The book opens with the foundational hadith on the rights of parents. When a man asked the Prophet who among people had the most right to his good companionship, the Prophet replied: 'Your mother.' The man asked who next, and the Prophet said: 'Your mother.' The man asked again, and the Prophet said: 'Your mother.' On the fourth question, the Prophet said: 'Your father.' This hadith — present in the two Sahihs as well — anchors the section by establishing that parental rights are the most pressing relational obligation in Islamic ethics, with the mother's right three times that of the father's in the context of close companionship.
The chapters on maintaining kinship ties (silat al-rahim) are among the most forceful in the collection. The Prophet warned that the cutter of kinship ties would not enter Paradise and described such cutting as among the acts that hastens punishment in this life before the next. He described Allah's promise that He would connect those who connect their kin and cut off those who cut them — the reciprocity of divine response to human relational conduct. These hadiths were frequently cited to discourage family estrangement and to encourage reconciliation even after serious disputes.
The chapters on truthfulness and honesty give the section a philosophical depth beyond family relations. The Prophet said: 'Adhere to truthfulness, for truthfulness leads to righteousness, and righteousness leads to Paradise. A man continues to be truthful and to seek truthfulness until he is recorded with Allah as a siddiq (one of the truthful). Beware of lying, for lying leads to wickedness, and wickedness leads to the Fire. A man continues to lie and to seek lying until he is recorded with Allah as a liar.' This formulation — the two paths of character formation toward their ultimate destinations — became a touchstone of Islamic moral psychology.

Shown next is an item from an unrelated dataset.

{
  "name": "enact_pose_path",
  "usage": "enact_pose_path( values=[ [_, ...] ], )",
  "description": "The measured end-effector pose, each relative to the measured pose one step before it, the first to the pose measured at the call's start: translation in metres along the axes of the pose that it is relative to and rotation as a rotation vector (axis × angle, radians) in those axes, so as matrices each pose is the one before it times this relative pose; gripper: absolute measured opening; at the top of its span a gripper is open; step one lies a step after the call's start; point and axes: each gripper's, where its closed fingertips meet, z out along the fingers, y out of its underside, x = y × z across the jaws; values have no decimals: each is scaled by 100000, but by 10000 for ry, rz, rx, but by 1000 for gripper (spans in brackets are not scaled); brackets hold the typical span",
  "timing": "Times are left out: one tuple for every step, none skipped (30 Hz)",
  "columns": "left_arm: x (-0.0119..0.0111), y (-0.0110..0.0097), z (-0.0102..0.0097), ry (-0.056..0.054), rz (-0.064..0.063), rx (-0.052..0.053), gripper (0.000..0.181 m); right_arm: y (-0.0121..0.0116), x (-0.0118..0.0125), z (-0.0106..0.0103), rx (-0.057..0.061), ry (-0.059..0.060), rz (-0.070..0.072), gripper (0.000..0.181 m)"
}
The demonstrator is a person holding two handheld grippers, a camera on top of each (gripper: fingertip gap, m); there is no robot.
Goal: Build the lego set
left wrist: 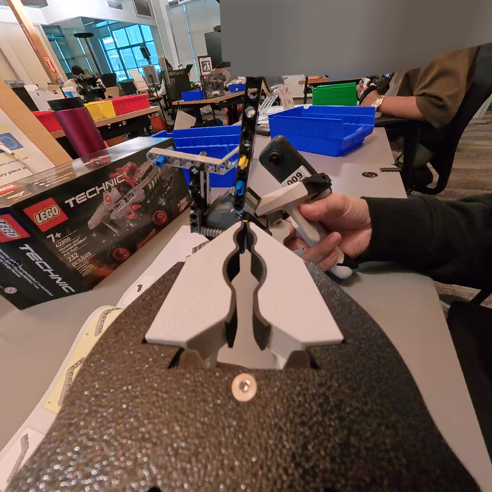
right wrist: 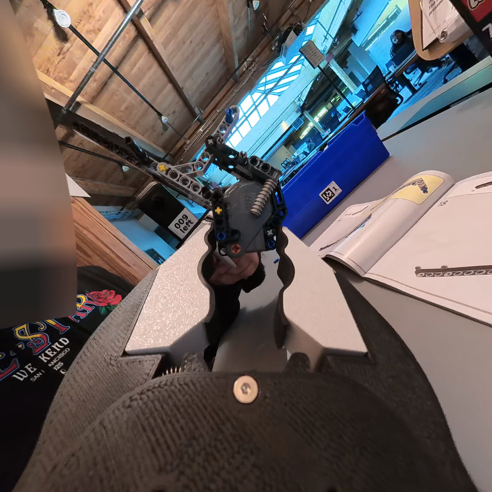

The chapters on justice and fairness cover how a Muslim should treat even those who wrong them. The Prophet distinguished between the one who maintains kinship with those who maintain it (a normal transaction of reciprocity) and the one who maintains kinship even with those who cut it off (the truly virtuous). This principle — maintaining ethical conduct independent of how one is treated — appears repeatedly in different forms throughout the section and reflects the tradition's aspiration toward character as its own reward.
The chapters on the neighbor are particularly strong. The Prophet said: 'Jibril kept enjoining upon me the rights of the neighbor until I thought he would make the neighbor an heir.' This hyperbolic formulation captured the nearness of the neighbor's claim in Islamic ethics, and the detailed hadiths on feeding neighbors, not harming them with building constructions, and not gossiping about them elaborated this principle in practical terms.
Kitab al-Birr was-Silah in Tirmidhi's Jami has been described by scholars as a complete manual of Islamic social ethics. Read alongside the Prophet's hadiths on justice in other collections, it completes a picture of an ethical vision in which the quality of one's human relationships is inseparable from the quality of one's relationship with Allah.